- **Given data**:
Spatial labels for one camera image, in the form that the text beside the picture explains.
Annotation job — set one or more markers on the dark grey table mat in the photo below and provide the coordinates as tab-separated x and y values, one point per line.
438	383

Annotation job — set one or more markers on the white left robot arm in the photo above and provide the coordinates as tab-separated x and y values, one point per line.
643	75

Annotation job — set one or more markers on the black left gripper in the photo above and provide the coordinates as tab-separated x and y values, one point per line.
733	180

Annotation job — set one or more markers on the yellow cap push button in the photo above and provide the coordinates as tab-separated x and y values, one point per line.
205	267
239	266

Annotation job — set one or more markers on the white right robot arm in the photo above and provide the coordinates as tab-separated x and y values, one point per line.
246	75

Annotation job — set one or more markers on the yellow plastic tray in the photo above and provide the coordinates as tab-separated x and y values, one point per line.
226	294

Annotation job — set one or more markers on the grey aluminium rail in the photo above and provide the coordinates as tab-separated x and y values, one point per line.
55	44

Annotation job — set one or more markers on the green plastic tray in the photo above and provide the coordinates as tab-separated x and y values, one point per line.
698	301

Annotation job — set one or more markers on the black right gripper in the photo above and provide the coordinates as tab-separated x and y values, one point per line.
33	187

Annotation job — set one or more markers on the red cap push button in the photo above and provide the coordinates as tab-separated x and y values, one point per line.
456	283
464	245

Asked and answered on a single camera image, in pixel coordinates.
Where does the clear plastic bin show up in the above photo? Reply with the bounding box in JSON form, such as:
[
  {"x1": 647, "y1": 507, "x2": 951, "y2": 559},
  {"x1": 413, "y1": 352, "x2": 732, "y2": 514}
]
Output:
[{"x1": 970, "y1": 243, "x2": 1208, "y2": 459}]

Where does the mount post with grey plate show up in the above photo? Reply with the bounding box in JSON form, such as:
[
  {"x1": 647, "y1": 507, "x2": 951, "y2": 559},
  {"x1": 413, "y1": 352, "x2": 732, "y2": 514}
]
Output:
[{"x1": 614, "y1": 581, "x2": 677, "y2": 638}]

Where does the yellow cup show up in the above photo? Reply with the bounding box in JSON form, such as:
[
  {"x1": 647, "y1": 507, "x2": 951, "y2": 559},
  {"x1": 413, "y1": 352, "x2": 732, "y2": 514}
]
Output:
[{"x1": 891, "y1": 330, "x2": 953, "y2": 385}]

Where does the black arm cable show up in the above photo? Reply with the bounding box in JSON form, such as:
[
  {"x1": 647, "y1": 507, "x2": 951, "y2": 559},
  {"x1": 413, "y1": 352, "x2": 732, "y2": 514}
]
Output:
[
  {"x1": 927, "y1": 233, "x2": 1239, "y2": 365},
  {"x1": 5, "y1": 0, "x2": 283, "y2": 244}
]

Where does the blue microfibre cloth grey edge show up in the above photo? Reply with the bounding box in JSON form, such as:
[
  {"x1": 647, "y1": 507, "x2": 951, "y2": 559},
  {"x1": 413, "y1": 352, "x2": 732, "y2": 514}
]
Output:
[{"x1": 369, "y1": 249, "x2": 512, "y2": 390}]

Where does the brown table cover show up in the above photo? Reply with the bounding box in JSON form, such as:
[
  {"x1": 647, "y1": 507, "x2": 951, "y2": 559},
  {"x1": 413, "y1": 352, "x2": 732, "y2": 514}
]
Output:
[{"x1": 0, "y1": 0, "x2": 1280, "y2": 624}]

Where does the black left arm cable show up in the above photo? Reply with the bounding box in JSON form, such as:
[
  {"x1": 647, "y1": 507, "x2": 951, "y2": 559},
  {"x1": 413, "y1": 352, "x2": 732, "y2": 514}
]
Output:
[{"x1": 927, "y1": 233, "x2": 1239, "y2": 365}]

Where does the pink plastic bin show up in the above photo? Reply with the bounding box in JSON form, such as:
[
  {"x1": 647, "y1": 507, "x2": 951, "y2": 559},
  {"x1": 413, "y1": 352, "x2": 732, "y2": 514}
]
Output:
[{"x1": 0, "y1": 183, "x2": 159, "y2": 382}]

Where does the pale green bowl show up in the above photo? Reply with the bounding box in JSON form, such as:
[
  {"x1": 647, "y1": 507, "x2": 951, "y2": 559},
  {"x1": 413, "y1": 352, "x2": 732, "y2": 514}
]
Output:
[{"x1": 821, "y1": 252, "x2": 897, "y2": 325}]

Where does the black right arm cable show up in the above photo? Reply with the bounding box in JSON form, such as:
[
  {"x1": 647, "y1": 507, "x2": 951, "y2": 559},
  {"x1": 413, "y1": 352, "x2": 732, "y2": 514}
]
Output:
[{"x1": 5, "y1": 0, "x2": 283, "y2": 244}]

---

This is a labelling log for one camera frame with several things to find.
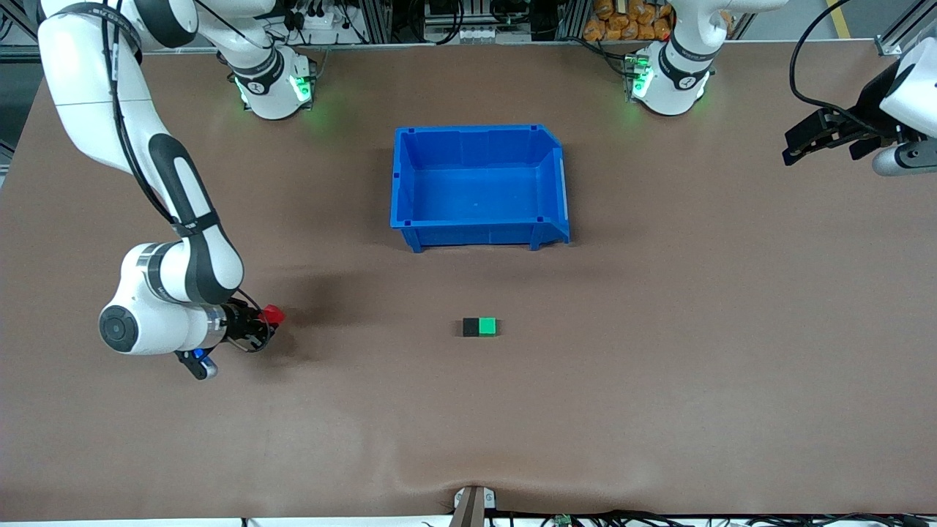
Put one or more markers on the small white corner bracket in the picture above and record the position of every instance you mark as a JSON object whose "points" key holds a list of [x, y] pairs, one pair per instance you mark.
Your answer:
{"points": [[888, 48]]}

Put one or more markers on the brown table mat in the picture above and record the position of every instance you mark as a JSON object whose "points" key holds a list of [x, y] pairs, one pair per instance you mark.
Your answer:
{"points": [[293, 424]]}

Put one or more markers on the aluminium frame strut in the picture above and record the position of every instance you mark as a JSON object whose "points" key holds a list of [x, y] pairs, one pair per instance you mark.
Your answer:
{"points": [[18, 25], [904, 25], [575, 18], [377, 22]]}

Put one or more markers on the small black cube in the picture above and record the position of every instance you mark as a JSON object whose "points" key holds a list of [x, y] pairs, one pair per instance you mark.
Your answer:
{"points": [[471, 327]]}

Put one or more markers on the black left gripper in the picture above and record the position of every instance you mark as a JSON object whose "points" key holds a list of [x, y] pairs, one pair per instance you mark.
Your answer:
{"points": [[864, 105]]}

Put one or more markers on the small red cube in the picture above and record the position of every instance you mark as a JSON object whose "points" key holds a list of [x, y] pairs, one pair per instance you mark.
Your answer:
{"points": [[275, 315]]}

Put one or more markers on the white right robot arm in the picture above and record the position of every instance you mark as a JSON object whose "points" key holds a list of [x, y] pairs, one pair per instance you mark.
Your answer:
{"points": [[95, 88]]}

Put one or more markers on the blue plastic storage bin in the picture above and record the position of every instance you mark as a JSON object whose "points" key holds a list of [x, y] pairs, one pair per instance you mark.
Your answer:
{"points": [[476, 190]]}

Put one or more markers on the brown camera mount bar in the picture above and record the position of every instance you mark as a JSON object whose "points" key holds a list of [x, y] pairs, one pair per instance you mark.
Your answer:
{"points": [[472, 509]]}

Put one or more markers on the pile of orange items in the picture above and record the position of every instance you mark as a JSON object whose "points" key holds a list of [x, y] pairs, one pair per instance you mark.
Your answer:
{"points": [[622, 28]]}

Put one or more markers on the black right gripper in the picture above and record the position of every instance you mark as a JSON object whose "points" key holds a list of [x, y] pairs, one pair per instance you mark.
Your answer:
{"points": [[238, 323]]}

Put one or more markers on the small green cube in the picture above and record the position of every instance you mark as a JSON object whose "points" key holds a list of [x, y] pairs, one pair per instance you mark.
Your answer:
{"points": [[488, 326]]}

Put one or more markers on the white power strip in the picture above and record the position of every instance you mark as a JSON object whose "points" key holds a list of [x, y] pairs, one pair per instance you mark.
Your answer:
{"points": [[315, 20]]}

---

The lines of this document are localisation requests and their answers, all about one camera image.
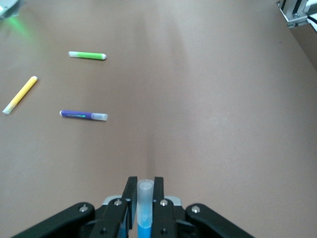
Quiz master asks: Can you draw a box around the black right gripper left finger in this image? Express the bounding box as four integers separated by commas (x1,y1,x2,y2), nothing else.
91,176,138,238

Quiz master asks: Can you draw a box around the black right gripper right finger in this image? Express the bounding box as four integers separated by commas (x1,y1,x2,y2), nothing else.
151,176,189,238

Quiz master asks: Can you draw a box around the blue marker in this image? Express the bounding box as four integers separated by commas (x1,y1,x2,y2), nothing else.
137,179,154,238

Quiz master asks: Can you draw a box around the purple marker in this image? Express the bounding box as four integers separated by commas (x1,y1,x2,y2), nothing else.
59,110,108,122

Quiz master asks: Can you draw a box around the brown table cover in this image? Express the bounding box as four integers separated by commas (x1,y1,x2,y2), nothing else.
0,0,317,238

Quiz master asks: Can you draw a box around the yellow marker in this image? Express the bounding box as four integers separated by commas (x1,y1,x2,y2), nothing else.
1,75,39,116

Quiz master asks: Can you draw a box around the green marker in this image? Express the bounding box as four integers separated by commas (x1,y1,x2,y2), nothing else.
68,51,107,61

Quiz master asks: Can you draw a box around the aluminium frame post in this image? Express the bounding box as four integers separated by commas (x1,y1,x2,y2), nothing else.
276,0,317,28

- **What to produce**: Scan the preceding records for lines with the word "small". Say how many there are and nothing else.

- **Task answer**: 4